The SDA unit remains on schedule to be completed sometime in 2018, Shell said. Badlands plans first US Gulf Coast merchant AO plant

Badlands NGLs LLC, Denver, has let a contract to S&B Engineers & Constructors Ltd., Houston, to build the first merchant alpha olefins (AO) plant at the US Gulf Coast for on-purpose manufacturing of polyethylene co-monomers 1-butene and 1-hexane. S&B will provide engineering, procurement, and construction services for the grassroots project, Badlands said.

Configured with production capacities of 93,000 tonnes/year for 1-butene and 141,000 tpy for 1-hexene, the AO plant is scheduled for startup during second-half 2018, Badlands said.

A value of the EPC contract was not disclosed.

Alongside the announcement, Badlands also confirmed that it has signed a 15-year agreement with an unidentified petrochemical and polymers marketer for 100% offtake of the proposed AO plant's output.

Badlands currently is considering two alternative US Gulf Coast sites for the project, both of which offer close proximity to water transportation routes to enable shipments to US and international customers alike.

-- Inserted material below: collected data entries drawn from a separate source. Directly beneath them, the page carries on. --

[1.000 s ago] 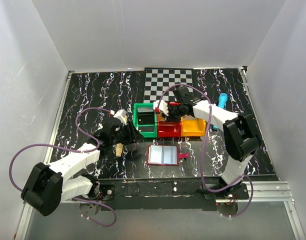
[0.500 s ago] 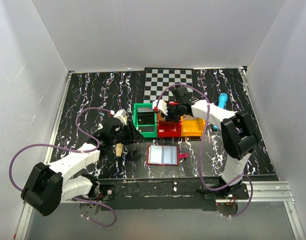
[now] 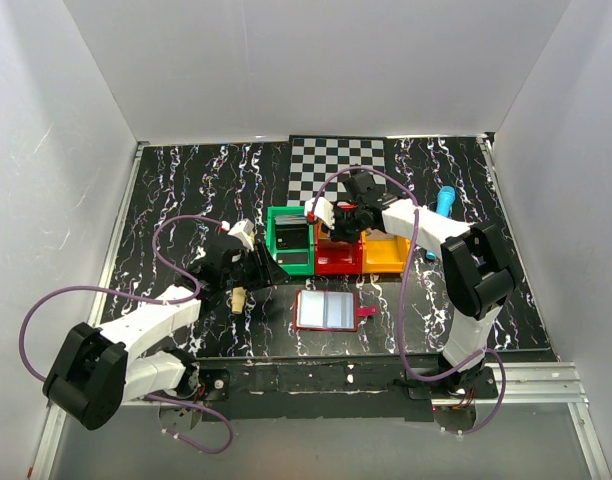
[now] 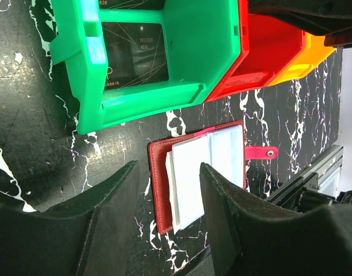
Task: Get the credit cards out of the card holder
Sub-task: Place the credit card in the storage box.
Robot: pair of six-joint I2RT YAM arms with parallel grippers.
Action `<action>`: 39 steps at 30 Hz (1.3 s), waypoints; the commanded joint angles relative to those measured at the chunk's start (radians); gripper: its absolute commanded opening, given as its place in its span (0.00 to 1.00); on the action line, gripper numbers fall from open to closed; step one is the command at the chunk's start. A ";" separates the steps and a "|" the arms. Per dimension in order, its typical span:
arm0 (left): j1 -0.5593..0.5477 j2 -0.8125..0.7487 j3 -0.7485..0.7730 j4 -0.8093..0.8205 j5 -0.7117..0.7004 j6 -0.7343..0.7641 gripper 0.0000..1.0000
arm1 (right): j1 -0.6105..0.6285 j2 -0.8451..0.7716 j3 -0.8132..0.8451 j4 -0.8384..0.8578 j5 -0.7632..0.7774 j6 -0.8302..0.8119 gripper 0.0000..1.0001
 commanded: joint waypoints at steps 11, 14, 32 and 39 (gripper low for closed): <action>0.005 -0.008 -0.009 0.008 -0.002 0.015 0.48 | -0.003 0.001 0.026 0.044 0.048 0.033 0.09; 0.005 -0.005 -0.009 0.008 0.001 0.014 0.48 | -0.003 0.000 0.026 0.048 0.055 0.039 0.11; 0.005 -0.005 -0.014 0.011 0.004 0.014 0.49 | -0.001 -0.006 0.027 0.054 0.066 0.050 0.17; 0.005 -0.005 -0.011 0.009 0.003 0.012 0.50 | 0.000 -0.008 0.029 0.057 0.069 0.054 0.26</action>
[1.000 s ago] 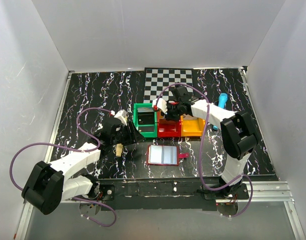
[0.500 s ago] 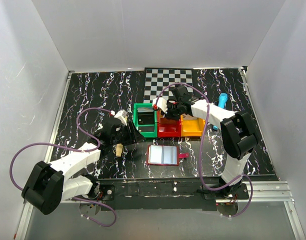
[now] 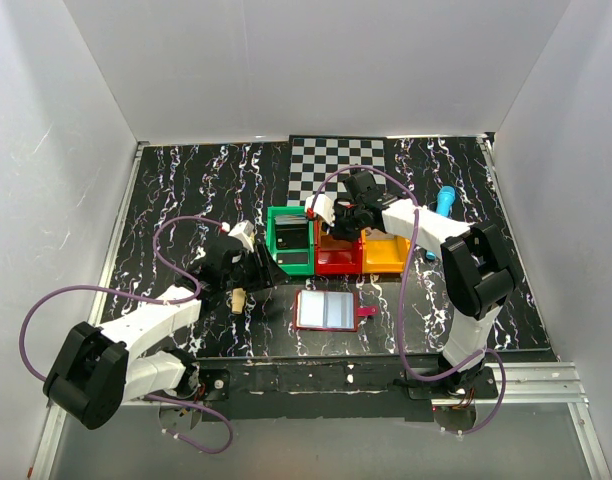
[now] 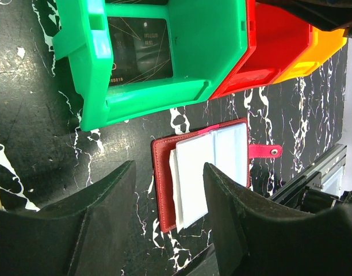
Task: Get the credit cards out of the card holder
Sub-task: Place the credit card in the storage box.
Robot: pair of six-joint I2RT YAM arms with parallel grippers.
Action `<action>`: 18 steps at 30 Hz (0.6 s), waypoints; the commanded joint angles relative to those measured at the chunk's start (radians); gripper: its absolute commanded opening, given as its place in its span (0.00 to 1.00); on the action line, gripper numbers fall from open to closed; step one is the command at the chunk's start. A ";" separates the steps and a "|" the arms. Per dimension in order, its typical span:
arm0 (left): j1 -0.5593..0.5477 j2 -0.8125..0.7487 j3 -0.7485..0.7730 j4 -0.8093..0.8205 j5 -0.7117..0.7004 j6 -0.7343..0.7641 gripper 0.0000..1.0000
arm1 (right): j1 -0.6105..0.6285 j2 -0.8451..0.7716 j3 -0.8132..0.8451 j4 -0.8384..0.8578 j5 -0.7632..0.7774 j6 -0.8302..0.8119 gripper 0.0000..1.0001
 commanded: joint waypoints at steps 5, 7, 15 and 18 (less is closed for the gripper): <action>0.005 -0.007 -0.005 0.008 0.004 0.011 0.50 | 0.000 -0.008 0.030 0.029 0.006 0.010 0.27; 0.005 -0.007 -0.005 0.008 0.003 0.011 0.50 | 0.000 -0.012 0.032 0.029 0.011 0.011 0.27; 0.005 -0.009 -0.002 0.007 0.003 0.014 0.50 | 0.002 -0.022 0.040 0.036 0.026 0.019 0.28; 0.005 -0.010 -0.003 0.005 0.004 0.014 0.50 | 0.000 -0.025 0.043 0.039 0.031 0.022 0.28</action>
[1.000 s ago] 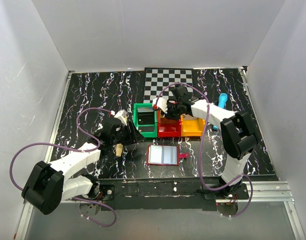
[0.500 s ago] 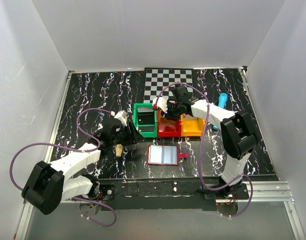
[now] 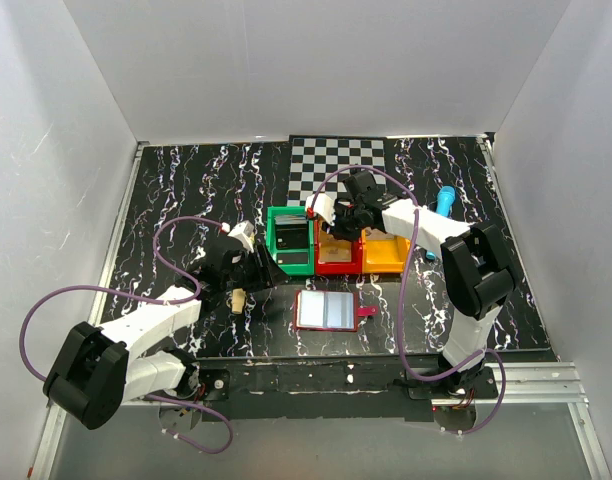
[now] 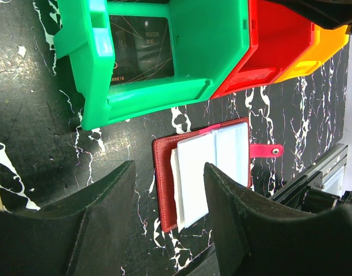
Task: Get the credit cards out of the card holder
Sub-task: Place the credit card in the storage box, then remove the credit card from the card holder.
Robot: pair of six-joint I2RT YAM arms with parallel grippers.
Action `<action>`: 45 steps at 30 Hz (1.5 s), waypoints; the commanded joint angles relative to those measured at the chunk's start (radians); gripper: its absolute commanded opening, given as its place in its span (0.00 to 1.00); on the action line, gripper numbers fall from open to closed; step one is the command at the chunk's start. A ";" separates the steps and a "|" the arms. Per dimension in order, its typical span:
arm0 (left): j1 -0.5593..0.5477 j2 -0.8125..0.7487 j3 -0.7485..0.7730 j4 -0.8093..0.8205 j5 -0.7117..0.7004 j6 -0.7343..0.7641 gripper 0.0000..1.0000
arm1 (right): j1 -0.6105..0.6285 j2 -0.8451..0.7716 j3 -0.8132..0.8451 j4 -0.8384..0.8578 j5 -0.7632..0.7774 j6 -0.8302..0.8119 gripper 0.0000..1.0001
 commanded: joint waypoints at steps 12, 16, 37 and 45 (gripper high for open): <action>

The company said it expects to make a final site selection for the AO plant in the next few weeks.

In contrast to the oligomerization process typically used to manufacture polyethylene co-monomer AOs that manufactures a range of up to 14 different products in set ratios-including 1-hexene and 1-butene-the proposed AO plant will use proprietary ethylene metathesis technology processes to produce on-purpose 1-butene and 1-hexene to meet market demand without extraneous output of nonpolyethylene co-monomer AO products, Badlands said.

Already licensed by Badlands from an unidentified provider, the proprietary processing technology will yield 1-butene and 1-hexene products via ethylene dimerization and trimerization, respectively.

TRANSPORTATIONQuick Takes

IEnova closes purchase of Pemex stake in line JV

Infraestructura Energetica Nova SAB de CV (IEnova), a Mexican unit of Sempra Energy, San Diego, has completed its acquisition of Pemex Transformacion Industrial's 50% equity interest in the Gasoductos de Chihuahua joint venture for $1.14 billion.

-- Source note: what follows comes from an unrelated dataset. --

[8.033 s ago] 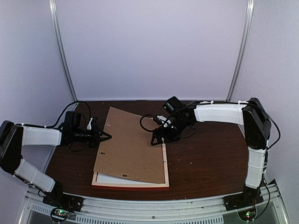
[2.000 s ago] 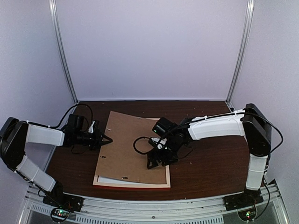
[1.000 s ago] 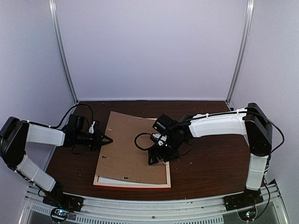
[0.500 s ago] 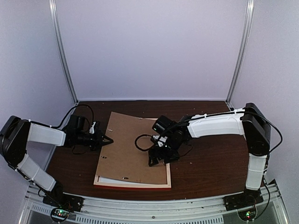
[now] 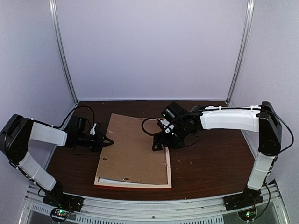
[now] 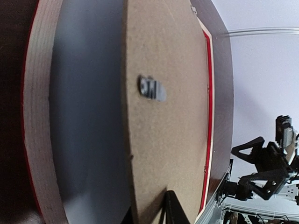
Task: Put the photo into the frame
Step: Place the backboard with the photo.
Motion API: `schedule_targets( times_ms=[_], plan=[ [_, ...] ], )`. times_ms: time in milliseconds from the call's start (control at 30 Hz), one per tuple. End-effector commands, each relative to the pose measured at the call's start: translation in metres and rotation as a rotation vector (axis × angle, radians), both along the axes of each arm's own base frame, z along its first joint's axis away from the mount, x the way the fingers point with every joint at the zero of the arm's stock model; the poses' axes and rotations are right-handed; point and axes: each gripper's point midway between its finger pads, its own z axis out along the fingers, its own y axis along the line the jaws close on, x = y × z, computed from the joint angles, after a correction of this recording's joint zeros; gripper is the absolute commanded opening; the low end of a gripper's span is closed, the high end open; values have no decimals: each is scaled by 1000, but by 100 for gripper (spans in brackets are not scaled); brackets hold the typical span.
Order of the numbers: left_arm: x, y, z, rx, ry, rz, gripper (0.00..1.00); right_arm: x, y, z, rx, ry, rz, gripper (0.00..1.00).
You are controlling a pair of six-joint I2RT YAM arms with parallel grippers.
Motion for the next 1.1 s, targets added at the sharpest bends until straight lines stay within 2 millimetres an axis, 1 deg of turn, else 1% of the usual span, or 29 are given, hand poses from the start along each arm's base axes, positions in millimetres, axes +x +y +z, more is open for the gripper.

IEnova's shares in the JV now increase to 100% from 50%. Pemex will retain 50% shareholder interest in the Ramones II Norte pipeline project through Ductos y Energeticos del Norte S de RL de CV. The assets in the deal comprise three natural gas pipelines, an ethane pipeline, and a LPG pipeline, and associated storage terminal.

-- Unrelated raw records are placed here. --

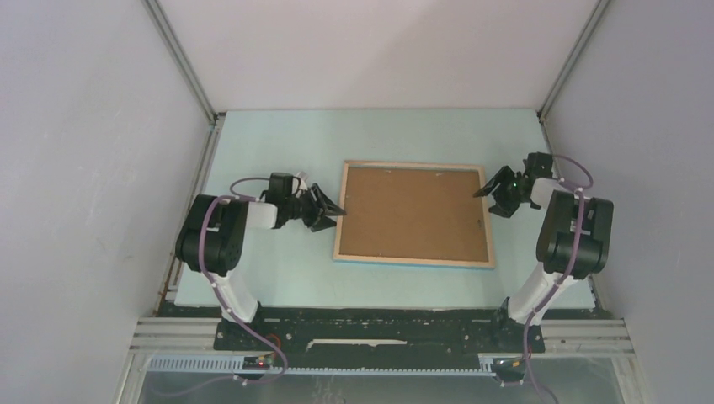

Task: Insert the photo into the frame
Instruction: Adjust the photo frame at the center of the board.

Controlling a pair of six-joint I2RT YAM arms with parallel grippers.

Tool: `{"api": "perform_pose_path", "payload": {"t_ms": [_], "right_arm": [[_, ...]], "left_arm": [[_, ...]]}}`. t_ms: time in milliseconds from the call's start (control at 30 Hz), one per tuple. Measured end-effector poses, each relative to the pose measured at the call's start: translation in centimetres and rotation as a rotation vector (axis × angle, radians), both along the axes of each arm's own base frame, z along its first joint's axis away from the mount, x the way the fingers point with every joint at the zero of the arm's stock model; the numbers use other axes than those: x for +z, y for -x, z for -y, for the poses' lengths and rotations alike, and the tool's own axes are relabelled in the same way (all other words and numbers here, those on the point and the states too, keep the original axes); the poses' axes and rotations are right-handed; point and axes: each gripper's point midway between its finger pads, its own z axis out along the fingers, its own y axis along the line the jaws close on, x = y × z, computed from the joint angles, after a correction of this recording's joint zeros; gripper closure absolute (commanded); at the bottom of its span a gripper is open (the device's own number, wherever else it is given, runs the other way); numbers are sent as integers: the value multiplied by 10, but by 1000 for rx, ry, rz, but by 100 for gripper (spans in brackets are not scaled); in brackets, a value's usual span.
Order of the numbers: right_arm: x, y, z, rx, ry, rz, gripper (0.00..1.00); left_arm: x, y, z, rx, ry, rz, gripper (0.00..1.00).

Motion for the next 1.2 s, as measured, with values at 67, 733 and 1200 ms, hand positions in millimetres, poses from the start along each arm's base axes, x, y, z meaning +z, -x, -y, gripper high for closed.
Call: {"api": "perform_pose_path", "payload": {"t_ms": [67,733,1200], "right_arm": [[0,-14,-5,22,31,12,29],[23,-139,-56,232,185,105,26],[138,-117,-133,226,121,278,35]], "left_arm": [[1,6,-2,17,4,3,42],[22,114,52,-137,8,-11,32],[112,12,-34,24,-240,318,24]]}}
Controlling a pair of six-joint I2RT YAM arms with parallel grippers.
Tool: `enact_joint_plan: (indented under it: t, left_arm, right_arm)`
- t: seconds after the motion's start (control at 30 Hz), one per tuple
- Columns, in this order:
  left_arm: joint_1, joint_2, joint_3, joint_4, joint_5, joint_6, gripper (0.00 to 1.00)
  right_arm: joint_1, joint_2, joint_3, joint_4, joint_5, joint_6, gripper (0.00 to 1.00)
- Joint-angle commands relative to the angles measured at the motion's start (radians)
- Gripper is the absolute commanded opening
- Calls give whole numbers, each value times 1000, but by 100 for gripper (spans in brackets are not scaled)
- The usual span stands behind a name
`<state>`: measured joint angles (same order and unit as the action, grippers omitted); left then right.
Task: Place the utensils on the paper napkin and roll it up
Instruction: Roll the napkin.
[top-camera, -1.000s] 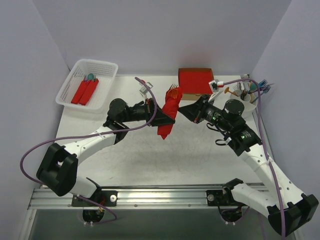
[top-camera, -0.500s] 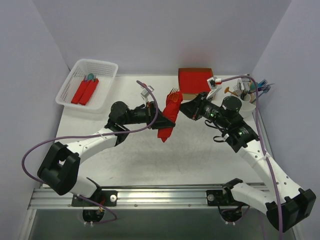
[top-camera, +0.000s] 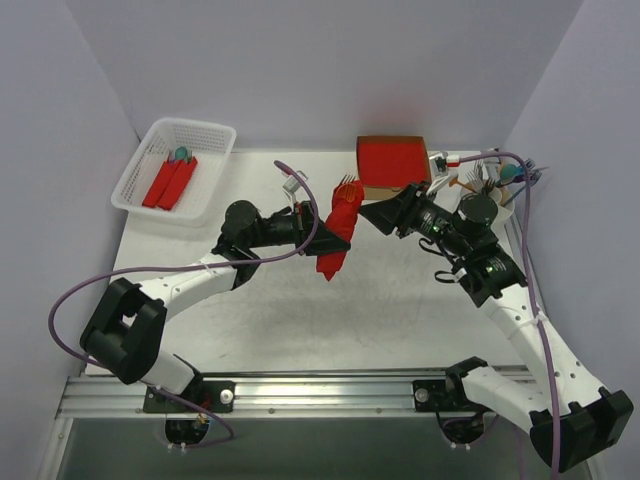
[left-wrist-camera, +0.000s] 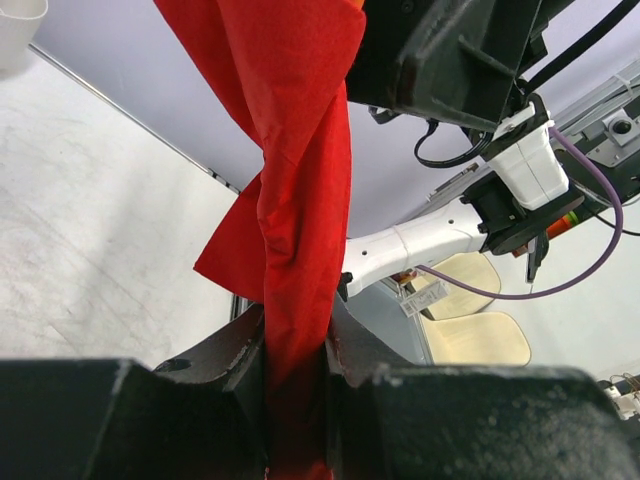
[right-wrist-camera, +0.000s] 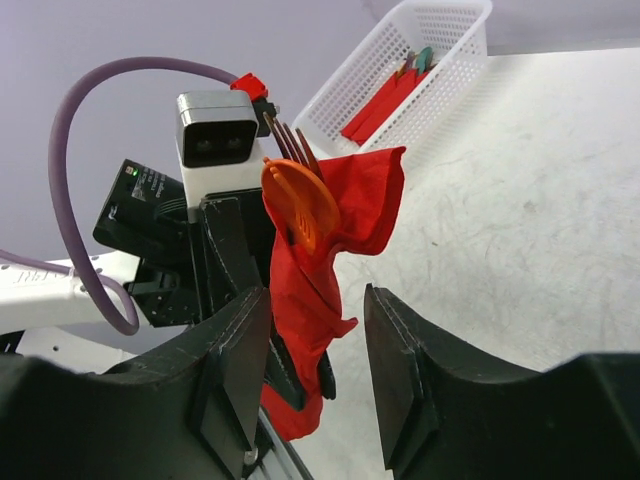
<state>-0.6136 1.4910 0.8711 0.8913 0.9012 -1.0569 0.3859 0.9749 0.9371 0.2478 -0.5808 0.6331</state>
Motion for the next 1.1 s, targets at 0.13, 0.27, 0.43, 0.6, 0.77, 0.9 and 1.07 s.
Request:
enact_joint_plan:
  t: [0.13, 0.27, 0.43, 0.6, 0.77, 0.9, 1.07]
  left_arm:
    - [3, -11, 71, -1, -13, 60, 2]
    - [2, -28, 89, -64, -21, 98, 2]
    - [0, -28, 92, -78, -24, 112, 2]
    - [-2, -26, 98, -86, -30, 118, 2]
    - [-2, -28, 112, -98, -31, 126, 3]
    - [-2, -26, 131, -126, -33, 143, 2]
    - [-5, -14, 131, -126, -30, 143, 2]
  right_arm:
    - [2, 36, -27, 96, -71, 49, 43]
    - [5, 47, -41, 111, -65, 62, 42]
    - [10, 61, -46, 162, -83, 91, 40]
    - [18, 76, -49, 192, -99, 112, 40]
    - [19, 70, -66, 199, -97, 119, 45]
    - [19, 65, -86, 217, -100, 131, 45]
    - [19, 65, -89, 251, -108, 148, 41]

IEnova develops, builds, and operates energy infrastructure in Mexico. As of Dec. 31, 2015, the firm had invested more than $4 billion in operating assets and projects under construction in the country.

Gazprom gets survey permit for TurkStream pipeline

PJSC Gazprom has received a survey permit for two strings of the 63 billion-cu m TurkStream natural gas pipeline's offshore section in Turkey's territorial waters.

Gazprom and Petroleum Pipeline Corp. (Botas) signed a memorandum of understanding on Dec. 1, 2014, to construct TurkStream.

The pipeline will extend 660 km along the old route of the South Stream gas line and cover 250 km of a new route toward the European portion of Turkey. The first string is planned to exclusively supply gas to the Turkish market.

Gazprom this month also secured TurkStream's first construction permit for its offshore section from Turkish authorities.

The offshore line will consist of four strings with a capacity of 15.75 billion cu m each.